- _Exercise prompt_: Each line below should be set down again unchanged.

== Segment start ==

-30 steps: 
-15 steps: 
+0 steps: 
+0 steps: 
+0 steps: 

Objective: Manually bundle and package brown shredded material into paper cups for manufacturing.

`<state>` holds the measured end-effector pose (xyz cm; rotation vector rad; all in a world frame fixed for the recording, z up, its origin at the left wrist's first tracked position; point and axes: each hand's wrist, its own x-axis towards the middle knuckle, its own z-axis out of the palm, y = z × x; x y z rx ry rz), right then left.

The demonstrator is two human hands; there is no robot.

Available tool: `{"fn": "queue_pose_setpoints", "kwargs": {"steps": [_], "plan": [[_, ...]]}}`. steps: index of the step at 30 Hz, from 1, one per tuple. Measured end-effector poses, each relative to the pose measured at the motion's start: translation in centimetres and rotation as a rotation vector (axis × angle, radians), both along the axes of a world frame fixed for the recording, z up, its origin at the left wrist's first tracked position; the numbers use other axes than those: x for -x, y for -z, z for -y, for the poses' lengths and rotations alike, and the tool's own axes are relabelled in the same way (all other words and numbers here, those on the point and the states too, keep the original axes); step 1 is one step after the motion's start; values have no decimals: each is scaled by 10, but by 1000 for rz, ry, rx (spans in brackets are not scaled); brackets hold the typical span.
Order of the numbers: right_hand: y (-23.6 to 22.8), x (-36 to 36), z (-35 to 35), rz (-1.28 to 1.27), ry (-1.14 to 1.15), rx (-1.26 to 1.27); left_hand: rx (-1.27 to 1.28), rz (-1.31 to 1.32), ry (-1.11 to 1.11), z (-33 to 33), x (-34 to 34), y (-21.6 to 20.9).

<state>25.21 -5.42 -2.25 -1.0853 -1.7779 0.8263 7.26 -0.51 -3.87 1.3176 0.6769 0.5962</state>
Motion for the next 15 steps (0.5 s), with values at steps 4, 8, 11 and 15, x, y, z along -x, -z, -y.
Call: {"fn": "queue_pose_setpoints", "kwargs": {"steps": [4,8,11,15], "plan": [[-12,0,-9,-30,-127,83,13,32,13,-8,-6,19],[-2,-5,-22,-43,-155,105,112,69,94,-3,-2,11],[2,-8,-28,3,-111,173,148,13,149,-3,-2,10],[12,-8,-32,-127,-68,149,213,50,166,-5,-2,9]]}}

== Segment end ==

- _Answer box_:
-30 steps: 
-15 steps: 
+0 steps: 
+0 steps: 
+0 steps: 

Objective: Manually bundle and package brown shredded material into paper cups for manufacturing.

`<state>` holds the measured end-effector pose (xyz cm; rotation vector rad; all in a world frame fixed for the recording, z up, its origin at the left wrist's first tracked position; point and axes: each hand's wrist, its own x-axis towards the middle knuckle, its own z-axis out of the palm, y = z × x; x y z rx ry rz), right then left.

The demonstrator is two human hands; there is no robot.

Available tool: `{"fn": "queue_pose_setpoints", "kwargs": {"steps": [_], "plan": [[_, ...]]}}`. steps: index of the step at 30 Hz, from 1, one per tuple. Measured end-effector poses, each relative to the pose measured at the motion's start: translation in centimetres and rotation as a rotation vector (axis × angle, radians), both along the axes of a world frame fixed for the recording, z up, its origin at the left wrist's first tracked position; the numbers use other axes than those: x for -x, y for -z, z for -y, for the poses' lengths and rotations alike, and the tool's own axes are relabelled in the same way (all other words and numbers here, those on the point and the states too, keep the original axes); step 1 is one step after the motion's start; values have no decimals: each is scaled by 10, but by 1000 for rz, ry, rx (spans in brackets are not scaled); brackets hold the typical span.
Order of the numbers: right_hand: y (-23.6 to 22.8), x (-36 to 36), z (-35 to 35), rz (-1.28 to 1.27), ry (-1.14 to 1.15), rx (-1.26 to 1.27); left_hand: rx (-1.27 to 1.28), rz (-1.31 to 1.32), ry (-1.11 to 1.11), z (-33 to 33), x (-34 to 34), y (-21.6 to 20.9).

<state>25.21 -5.42 -2.25 -1.0853 -1.7779 0.8263 7.26 -0.51 -3.87 1.3176 0.6769 0.5962</state>
Motion for the next 15 steps (0.5 s), with values at steps 4, 8, 11 and 15, x, y, z along -x, -z, -y.
Call: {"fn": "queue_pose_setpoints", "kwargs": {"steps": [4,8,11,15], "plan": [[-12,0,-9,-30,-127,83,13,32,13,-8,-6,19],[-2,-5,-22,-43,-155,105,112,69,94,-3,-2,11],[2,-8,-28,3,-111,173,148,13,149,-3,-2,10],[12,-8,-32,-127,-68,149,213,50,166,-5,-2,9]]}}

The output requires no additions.